RediSearch-2.0.15/docs/Escaping.md

# Controlling Text Tokenization and Escaping

At the moment, RediSearch uses a very simple tokenizer for documents and a slightly more sophisticated tokenizer for queries. Both allow a degree of control over string escaping and tokenization.

Note: There is a different mechanism for tokenizing text and tag fields, this document refers only to text fields.

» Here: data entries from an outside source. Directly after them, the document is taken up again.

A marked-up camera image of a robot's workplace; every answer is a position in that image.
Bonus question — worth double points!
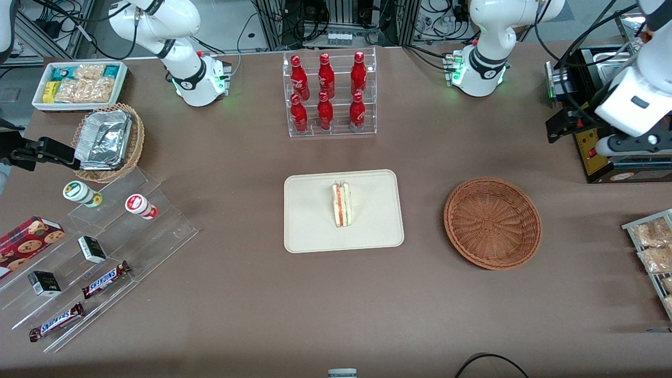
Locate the triangular sandwich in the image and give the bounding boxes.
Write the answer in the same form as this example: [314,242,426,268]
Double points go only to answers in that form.
[330,180,353,228]

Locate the light wicker basket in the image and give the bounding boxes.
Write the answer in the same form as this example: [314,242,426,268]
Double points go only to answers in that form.
[71,103,145,184]

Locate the round brown wicker basket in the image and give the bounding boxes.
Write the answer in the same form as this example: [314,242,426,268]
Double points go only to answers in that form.
[444,177,542,271]

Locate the tray of packaged crackers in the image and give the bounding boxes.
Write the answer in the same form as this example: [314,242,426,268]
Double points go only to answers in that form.
[622,208,672,322]

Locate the beige plastic tray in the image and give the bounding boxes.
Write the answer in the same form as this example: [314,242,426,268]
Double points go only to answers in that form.
[283,169,405,254]

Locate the green lid cup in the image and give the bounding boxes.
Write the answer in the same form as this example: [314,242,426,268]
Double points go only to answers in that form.
[62,180,103,208]

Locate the aluminium foil containers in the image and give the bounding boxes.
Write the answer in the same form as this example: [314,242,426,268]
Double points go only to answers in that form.
[74,109,133,171]

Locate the white rectangular snack bin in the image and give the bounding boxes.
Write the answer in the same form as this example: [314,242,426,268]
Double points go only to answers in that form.
[31,61,128,112]

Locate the black hot food display case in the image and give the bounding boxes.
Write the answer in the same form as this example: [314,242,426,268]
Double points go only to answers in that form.
[545,10,672,184]

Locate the large clear cracker bag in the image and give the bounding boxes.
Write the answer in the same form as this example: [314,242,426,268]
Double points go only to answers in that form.
[55,77,117,104]

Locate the red cookie box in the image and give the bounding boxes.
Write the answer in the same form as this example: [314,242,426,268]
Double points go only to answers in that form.
[0,216,66,279]

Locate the small clear cracker bag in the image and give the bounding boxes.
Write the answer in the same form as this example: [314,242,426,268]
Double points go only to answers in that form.
[73,64,106,81]

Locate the red lid cup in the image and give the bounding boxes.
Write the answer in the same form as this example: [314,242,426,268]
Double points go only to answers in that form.
[125,194,159,220]

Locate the small black box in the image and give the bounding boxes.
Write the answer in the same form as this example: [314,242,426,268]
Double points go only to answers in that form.
[27,271,62,298]
[78,236,108,264]

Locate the clear acrylic step stand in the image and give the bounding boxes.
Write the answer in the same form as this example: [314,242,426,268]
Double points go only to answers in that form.
[0,167,199,353]

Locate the snickers bar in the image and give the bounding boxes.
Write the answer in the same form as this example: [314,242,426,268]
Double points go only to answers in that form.
[81,260,132,300]
[29,302,86,343]

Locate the aluminium equipment rack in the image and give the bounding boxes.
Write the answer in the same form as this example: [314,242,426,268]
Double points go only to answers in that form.
[252,0,421,50]

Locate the red cola bottle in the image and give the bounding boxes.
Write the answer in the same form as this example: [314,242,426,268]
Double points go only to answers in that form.
[290,93,309,134]
[318,52,335,99]
[317,91,334,131]
[290,55,310,101]
[349,92,366,132]
[350,51,368,98]

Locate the clear acrylic bottle rack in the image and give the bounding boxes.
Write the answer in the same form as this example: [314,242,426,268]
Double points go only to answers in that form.
[282,47,377,138]

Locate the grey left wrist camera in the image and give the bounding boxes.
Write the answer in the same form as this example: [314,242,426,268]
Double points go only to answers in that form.
[595,133,672,158]

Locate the black cable loop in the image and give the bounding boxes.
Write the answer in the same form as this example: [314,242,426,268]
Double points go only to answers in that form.
[454,353,531,378]

For tag fields please refer to the [Tag Fields](Tags.md) documentation.

## The rules of text field tokenization

1. All punctuation marks and whitespace (besides underscores) separate the document and queries into tokens. e.g. any character of `,.<>{}[]"':;!@#$%^&*()-+=~` will break the text into terms.  So the text `foo-bar.baz...bag` will be tokenized into `[foo, bar, baz, bag]`

2. Escaping separators in both queries and documents is done by prepending a backslash to any separator. e.g. the text `hello\-world hello-world` will be tokenized as `[hello-world, hello, world]`. **NOTE** that in most languages you will need an extra backslash when formatting the document or query, to signify an actual backslash, so the actual text in redis-cli for example, will be entered as `hello\\-world`.

3. Underscores (`_`) are not used as separators in either document or query. So the text `hello_world` will remain as is after tokenization.

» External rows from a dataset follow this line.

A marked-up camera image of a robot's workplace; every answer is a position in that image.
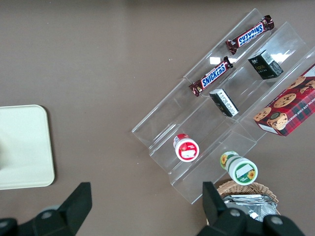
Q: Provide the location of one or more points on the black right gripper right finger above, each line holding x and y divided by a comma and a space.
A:
221, 221

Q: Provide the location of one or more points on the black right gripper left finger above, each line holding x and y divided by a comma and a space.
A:
71, 211

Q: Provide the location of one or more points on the tan wicker basket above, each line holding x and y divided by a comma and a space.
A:
246, 186

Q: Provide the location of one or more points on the beige plastic serving tray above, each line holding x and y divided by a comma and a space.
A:
24, 147

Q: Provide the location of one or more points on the stacked aluminium foil trays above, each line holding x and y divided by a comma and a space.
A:
258, 209

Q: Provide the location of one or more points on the green lid yogurt cup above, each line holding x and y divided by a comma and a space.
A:
240, 168

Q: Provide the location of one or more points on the red lid yogurt cup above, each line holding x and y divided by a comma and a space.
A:
187, 148

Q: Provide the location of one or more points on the clear acrylic step rack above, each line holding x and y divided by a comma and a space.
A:
160, 137

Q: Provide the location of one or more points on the small black carton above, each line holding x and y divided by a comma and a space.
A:
265, 65
224, 102

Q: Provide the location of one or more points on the red tartan cookie box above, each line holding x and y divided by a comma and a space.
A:
290, 105

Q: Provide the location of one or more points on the Snickers chocolate bar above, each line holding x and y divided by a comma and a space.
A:
249, 34
211, 76

4. Repeating spaces or punctuation marks are stripped.

5. In Latin characters, everything gets converted to lowercase.

6. A backslash before the first digit will tokenize it as a term. This will translate `-` sign as NOT which otherwise will make the number negative. Add a backslash before `.` if you are searching for a float. (ex. -20 -> {-20} vs -\20 -> {NOT{20}})